The approach Gillespie advocates is to get others in the organization to do your pitching for you. Create a broad-based coalition among your peers by spending time in their domains; find out what they need, want and desire from technology and then have them pitch the company’s president for those things.

“You have to create the vision of where you want to take the company from a technology perspective but you have to sell it indirectly to all the business units and have them champion it and see the vision as well.”

EVA

Anther approach, one advocated by CE’s Scavo, is to apply tried-and-true financial metrics to your arguments. He likes something called EVA (economic value added). EVA is a financial model that spells out the financial benefits of corporate investments in financial terms.

If you think a new CRM system will generate big returns, prove it. Don’t just tell your bosses they need to do it because the competition just did.

“And that can be particularly effective because it’s expressing the benefits in language that the decision-maker typically understands and uses for other types of investments in the organization,” said Scavo.

It’s also important to understand that IT requests, while often being made for the benefit of other departments, are up against other requests from those same departments for more funding. Hence, combining Gillespie’s use of the broad-base of support approach with EVA and other approaches is another option.

The Advantage of Risk

For former CIO Marty Mercer, also a partner with B2B CFO in Denver, an effective tool was the risk-approach. It is kind of a scare tactic but if your company is indeed putting itself at risk — regulatory, security, or competitive — then by all means, play the card. If it is not, then don’t. Use another approach.

But the tool Mercer prefers is to educate decision-makers to the importance of IT to the business. This way, future efforts are easier and better understood by those holding the purse strings.

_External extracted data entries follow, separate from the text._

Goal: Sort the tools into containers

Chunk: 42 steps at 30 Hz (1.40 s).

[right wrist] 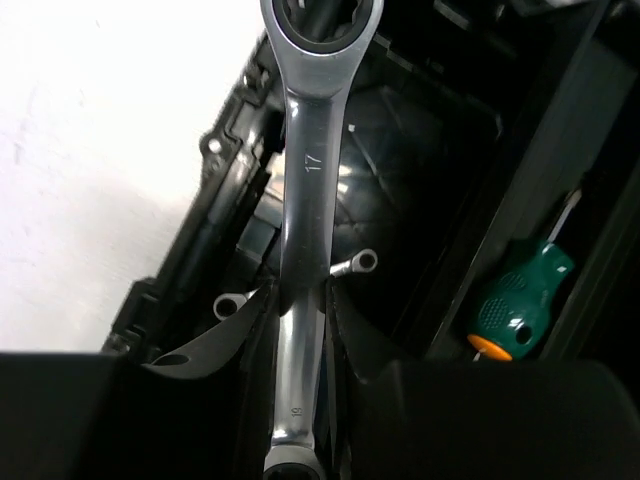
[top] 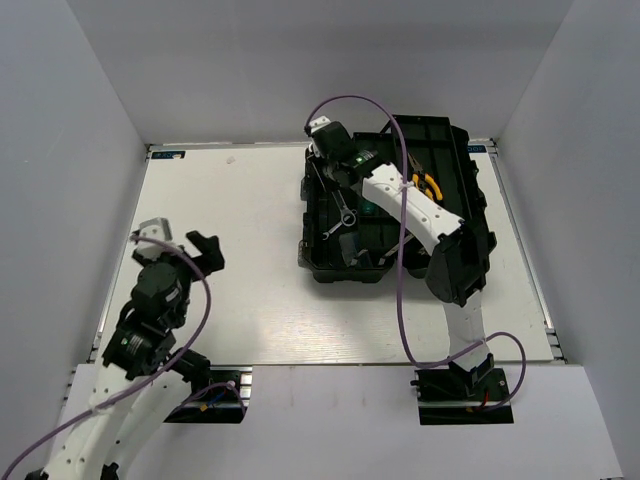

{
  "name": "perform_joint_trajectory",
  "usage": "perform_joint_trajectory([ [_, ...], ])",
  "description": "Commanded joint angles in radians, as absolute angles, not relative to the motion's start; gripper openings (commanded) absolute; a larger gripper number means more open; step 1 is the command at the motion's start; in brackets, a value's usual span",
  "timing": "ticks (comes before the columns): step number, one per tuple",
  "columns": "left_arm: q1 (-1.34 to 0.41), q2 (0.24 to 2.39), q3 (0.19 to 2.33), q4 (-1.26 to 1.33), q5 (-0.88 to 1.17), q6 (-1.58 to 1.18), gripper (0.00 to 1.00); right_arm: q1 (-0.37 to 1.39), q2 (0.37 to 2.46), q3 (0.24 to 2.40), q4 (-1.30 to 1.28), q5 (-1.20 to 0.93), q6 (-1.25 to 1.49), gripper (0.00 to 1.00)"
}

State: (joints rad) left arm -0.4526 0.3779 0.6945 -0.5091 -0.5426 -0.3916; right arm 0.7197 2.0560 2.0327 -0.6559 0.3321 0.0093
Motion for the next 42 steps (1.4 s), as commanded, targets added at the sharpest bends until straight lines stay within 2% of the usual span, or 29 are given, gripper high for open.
perform_joint_trajectory([
  [1, -0.446, 0.507, 0.686, -0.447, -0.364, -0.394, 0.99, 0.71, 2.029, 2.036, -0.614, 0.275, 0.051, 0.0],
  [3, -0.446, 0.684, 0.721, -0.434, -0.273, -0.422, 0.99, 0.707, 2.036, 2.039, -0.624, 0.256, 0.048, 0.0],
  [4, -0.446, 0.754, 0.767, -0.449, -0.249, -0.446, 0.99, 0.701, 2.037, 2.033, -0.627, 0.253, 0.051, 0.13],
  [6, -0.446, 0.948, 0.828, -0.463, -0.19, -0.469, 0.99, 0.696, 2.039, 2.033, -0.634, 0.233, 0.048, 0.27],
  [7, -0.446, 1.003, 0.842, -0.463, -0.169, -0.48, 0.99, 0.695, 2.036, 2.033, -0.635, 0.229, 0.051, 0.38],
  [8, -0.446, 1.049, 0.853, -0.439, -0.116, -0.489, 0.99, 0.686, 2.028, 2.029, -0.641, 0.204, 0.051, 0.42],
  [10, -0.456, 1.148, 0.853, -0.363, -0.054, -0.509, 0.99, 0.677, 2.008, 2.023, -0.641, 0.172, 0.051, 0.47],
  [15, -0.456, 1.251, 0.853, -0.229, 0.034, -0.509, 0.99, 0.658, 1.956, 2.017, -0.65, 0.141, 0.046, 0.49],
  [16, -0.456, 1.261, 0.853, -0.213, 0.052, -0.509, 0.99, 0.657, 1.948, 2.019, -0.652, 0.132, 0.046, 0.49],
  [19, -0.456, 1.288, 0.864, -0.15, 0.099, -0.497, 0.99, 0.64, 1.905, 2.037, -0.66, 0.147, 0.035, 0.37],
  [20, -0.456, 1.289, 0.864, -0.134, 0.112, -0.497, 0.99, 0.635, 1.881, 2.043, -0.658, 0.158, 0.028, 0.24],
  [23, -0.456, 1.325, 0.883, -0.078, 0.155, -0.488, 0.99, 0.6, 1.819, 2.057, -0.624, 0.294, -0.029, 0.0],
  [26, -0.456, 1.382, 0.913, -0.06, 0.193, -0.479, 0.99, 0.527, 1.764, 2.036, -0.592, 0.437, -0.09, 0.0],
  [31, -0.465, 1.477, 0.975, -0.042, 0.216, -0.457, 0.99, 0.261, 1.714, 2.008, -0.679, 0.39, -0.06, 0.0],
  [32, -0.465, 1.489, 0.976, -0.041, 0.225, -0.457, 0.99, 0.229, 1.71, 1.996, -0.693, 0.367, -0.055, 0.04],
  [33, -0.465, 1.514, 0.991, -0.041, 0.225, -0.446, 0.99, 0.14, 1.697, 1.974, -0.722, 0.31, -0.054, 0.16],
  [35, -0.465, 1.537, 1.018, -0.041, 0.225, -0.436, 0.99, 0.085, 1.678, 1.93, -0.733, 0.266, -0.038, 0.28],
  [36, -0.465, 1.548, 1.019, -0.041, 0.225, -0.436, 0.99, 0.025, 1.674, 1.916, -0.738, 0.243, -0.038, 0.4],
  [38, -0.465, 1.581, 1.054, -0.052, 0.225, -0.425, 0.99, -0.072, 1.655, 1.867, -0.749, 0.155, -0.044, 0.47],
  [39, -0.465, 1.592, 1.068, -0.052, 0.225, -0.425, 0.99, -0.092, 1.658, 1.858, -0.758, 0.115, -0.048, 0.55],
  [42, -0.465, 1.62, 1.091, -0.061, 0.216, -0.416, 0.99, -0.172, 1.677, 1.829, -0.799, 0.011, -0.067, 0.58],
])
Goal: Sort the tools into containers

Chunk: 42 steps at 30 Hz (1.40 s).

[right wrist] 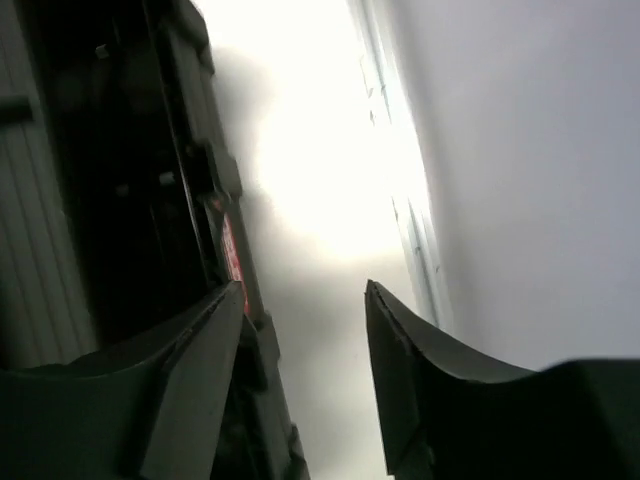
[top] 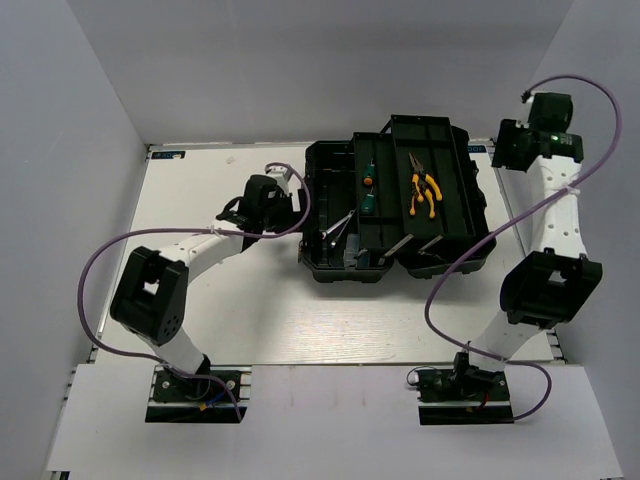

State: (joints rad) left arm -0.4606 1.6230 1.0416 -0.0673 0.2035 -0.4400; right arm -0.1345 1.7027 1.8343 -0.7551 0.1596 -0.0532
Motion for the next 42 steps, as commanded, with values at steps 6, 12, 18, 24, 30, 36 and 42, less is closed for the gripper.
perform_joint_trajectory([
  [6, -0.465, 1.68, 1.111, -0.061, 0.216, -0.407, 0.99, -0.278, 1.721, 1.77, -0.815, -0.323, -0.12, 0.64],
  [12, -0.465, 1.701, 1.129, -0.061, 0.207, -0.407, 0.99, -0.295, 1.793, 1.793, -0.813, -0.469, -0.179, 0.67],
  [18, -0.465, 1.733, 1.138, -0.052, 0.225, -0.407, 0.99, -0.296, 1.862, 1.81, -0.807, -0.459, -0.189, 0.67],
  [24, -0.465, 1.752, 1.157, -0.052, 0.244, -0.407, 0.99, -0.291, 1.876, 1.783, -0.831, -0.468, -0.221, 0.62],
  [30, -0.465, 1.761, 1.166, -0.043, 0.255, -0.407, 0.97, -0.291, 1.852, 1.753, -0.868, -0.468, -0.278, 0.57],
  [36, -0.465, 1.779, 1.166, -0.043, 0.265, -0.407, 0.96, -0.293, 1.852, 1.75, -0.94, -0.477, -0.313, 0.59],
  [42, -0.465, 1.779, 1.175, -0.043, 0.265, -0.407, 0.92, -0.293, 1.825, 1.709, -0.945, -0.491, -0.331, 0.47],
])
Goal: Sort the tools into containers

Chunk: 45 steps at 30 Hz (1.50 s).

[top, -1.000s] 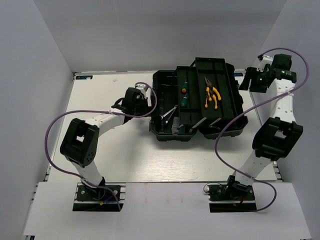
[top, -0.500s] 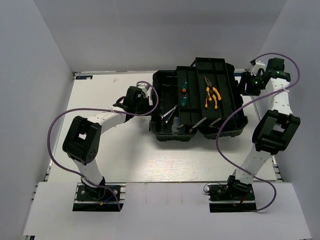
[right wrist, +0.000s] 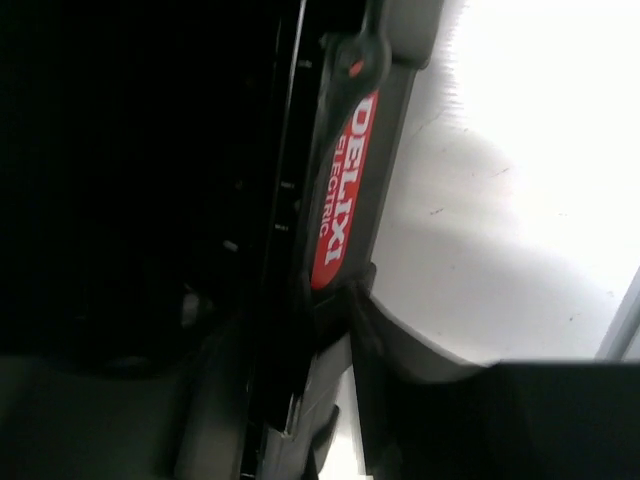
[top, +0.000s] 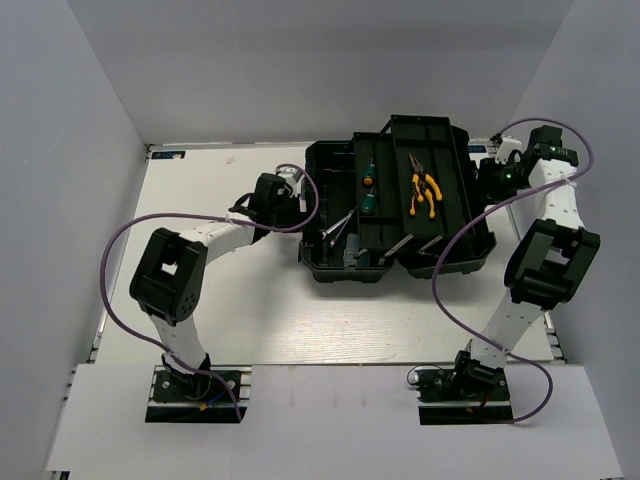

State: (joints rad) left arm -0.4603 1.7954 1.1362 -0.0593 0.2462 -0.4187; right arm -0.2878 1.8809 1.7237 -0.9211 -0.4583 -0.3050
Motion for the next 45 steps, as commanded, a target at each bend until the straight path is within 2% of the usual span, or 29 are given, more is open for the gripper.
perform_joint_trajectory([
  [1, -0.465, 1.779, 1.175, -0.043, 0.276, -0.407, 0.91, -0.293, 1.821, 1.71, -0.946, -0.492, -0.325, 0.36],
  [4, -0.474, 1.789, 1.175, -0.043, 0.288, -0.407, 0.81, -0.29, 1.813, 1.736, -0.965, -0.502, -0.328, 0.21],
  [5, -0.474, 1.789, 1.175, -0.043, 0.288, -0.407, 0.79, -0.29, 1.813, 1.741, -0.979, -0.508, -0.33, 0.1],
  [7, -0.474, 1.789, 1.175, -0.034, 0.298, -0.407, 0.71, -0.288, 1.809, 1.756, -0.992, -0.512, -0.334, 0.0],
  [12, -0.474, 1.789, 1.175, -0.025, 0.319, -0.407, 0.5, -0.285, 1.779, 1.807, -1.026, -0.541, -0.336, 0.0],
  [15, -0.474, 1.789, 1.175, -0.014, 0.345, -0.407, 0.28, -0.273, 1.758, 1.845, -1.057, -0.555, -0.337, 0.0],
  [16, -0.474, 1.789, 1.184, -0.014, 0.345, -0.396, 0.14, -0.272, 1.756, 1.85, -1.061, -0.561, -0.337, 0.0],
  [18, -0.483, 1.801, 1.193, -0.014, 0.357, -0.396, 0.0, -0.262, 1.735, 1.868, -1.065, -0.563, -0.334, 0.0],
  [34, -0.511, 1.819, 1.221, -0.014, 0.38, -0.396, 0.0, -0.081, 1.733, 2.104, -1.166, -0.508, -0.291, 0.0],
  [45, -0.52, 1.829, 1.239, -0.005, 0.38, -0.396, 0.0, 0.156, 1.704, 2.118, -1.127, -0.394, -0.278, 0.0],
])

“And I think if you approach it from that perspective you really start getting yourself in a safe harbor; getting yourself into a place where the arguments of getting more money end up becoming easier and easier because what happens is the mindset of the decision-makers changes from that of being ‘Okay, this is cost overhead that I have to contain’, to ‘Okay, this is an opportunity for us to generate more revenue using information technology’,” said Mercer.

Another former CIO now with Tatum, LLC, an interim CIO staffing firm, Bill Huber has been on the inside of these approaches for years. He sees IT as having a credibility gap that must be overcome before any meaningful re-instatement of IT as a department that drives the business forward instead of just being a cost-center.

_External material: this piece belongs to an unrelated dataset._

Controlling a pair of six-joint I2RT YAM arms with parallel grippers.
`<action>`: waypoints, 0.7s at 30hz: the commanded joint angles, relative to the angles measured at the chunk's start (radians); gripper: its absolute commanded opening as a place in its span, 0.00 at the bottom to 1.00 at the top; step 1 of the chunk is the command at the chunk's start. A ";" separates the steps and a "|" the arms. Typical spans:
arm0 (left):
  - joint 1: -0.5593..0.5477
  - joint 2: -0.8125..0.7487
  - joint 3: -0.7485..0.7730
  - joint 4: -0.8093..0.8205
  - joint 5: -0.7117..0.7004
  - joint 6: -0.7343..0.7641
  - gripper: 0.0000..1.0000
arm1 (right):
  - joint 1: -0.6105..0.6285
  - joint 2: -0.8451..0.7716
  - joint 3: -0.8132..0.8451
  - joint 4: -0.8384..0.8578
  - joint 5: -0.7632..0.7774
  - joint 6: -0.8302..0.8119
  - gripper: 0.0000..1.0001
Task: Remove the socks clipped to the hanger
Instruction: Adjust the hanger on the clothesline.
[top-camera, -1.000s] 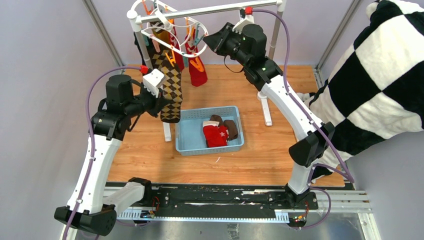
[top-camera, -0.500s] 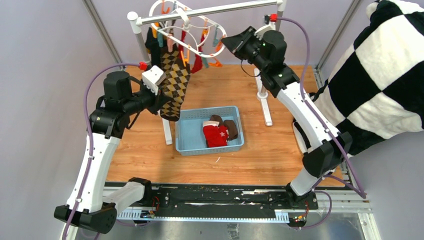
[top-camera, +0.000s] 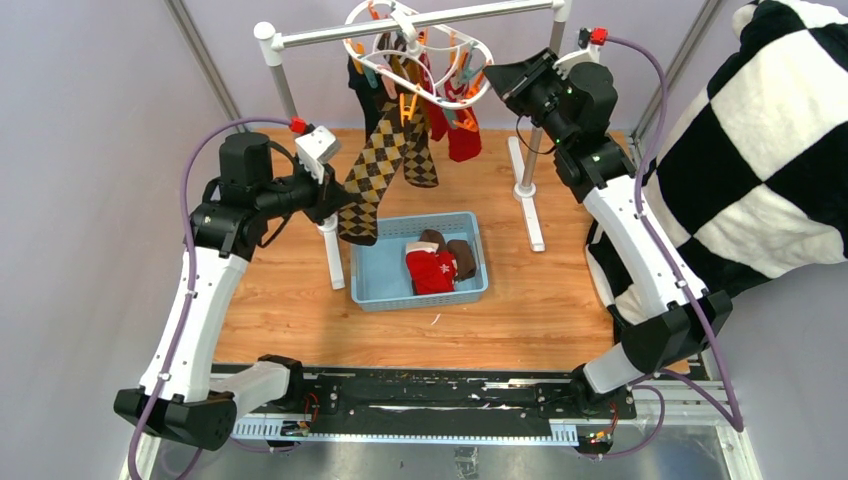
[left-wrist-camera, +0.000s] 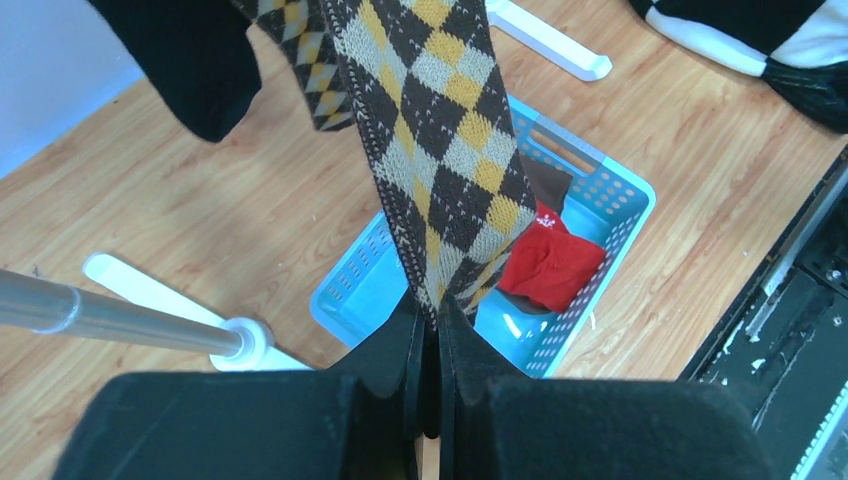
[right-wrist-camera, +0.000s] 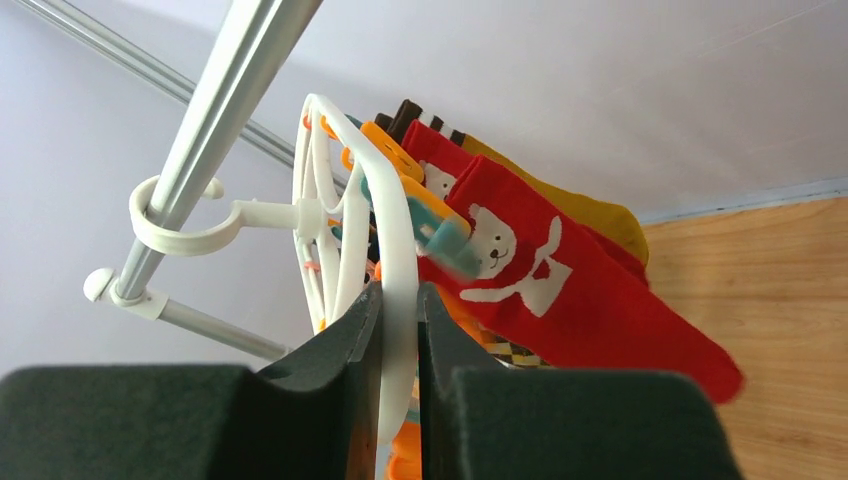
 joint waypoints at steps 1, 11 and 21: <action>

If you are up against this type of perception at your firm, then all of the above methods will help. You also have sell IT’s successes at every opportunity — you have to demonstrate IT’s value to company.

“More importantly it goes to the strategic issue,” said Huber. “If IT is only providing support services … then the budget should be cut because at that point it’s turned itself into a commodity. So, the key is to make IT not a commodity, but to make it a core part of the business.”

To do this, talk about the ways in which IT can and does make a difference. And stay away from technology for technology’s sake type of arguments.

“I always view myself as the advocate of the IT team,” agrees B2B’s Mercer. “So my job is to go in and say look at what a great job we’re doing.”

Day’s End

Of course, all the best advice in the world is just that, advice. You have to figure out what is going to work with your decision-makers and apply it. Not everyone is going to respond to the same approach; it’s not used-car sales but it is sales, so do what works.

“It’s a holistic approach,” concludes B2B’s Gillespie. “I think you need to do a little bit of everything.”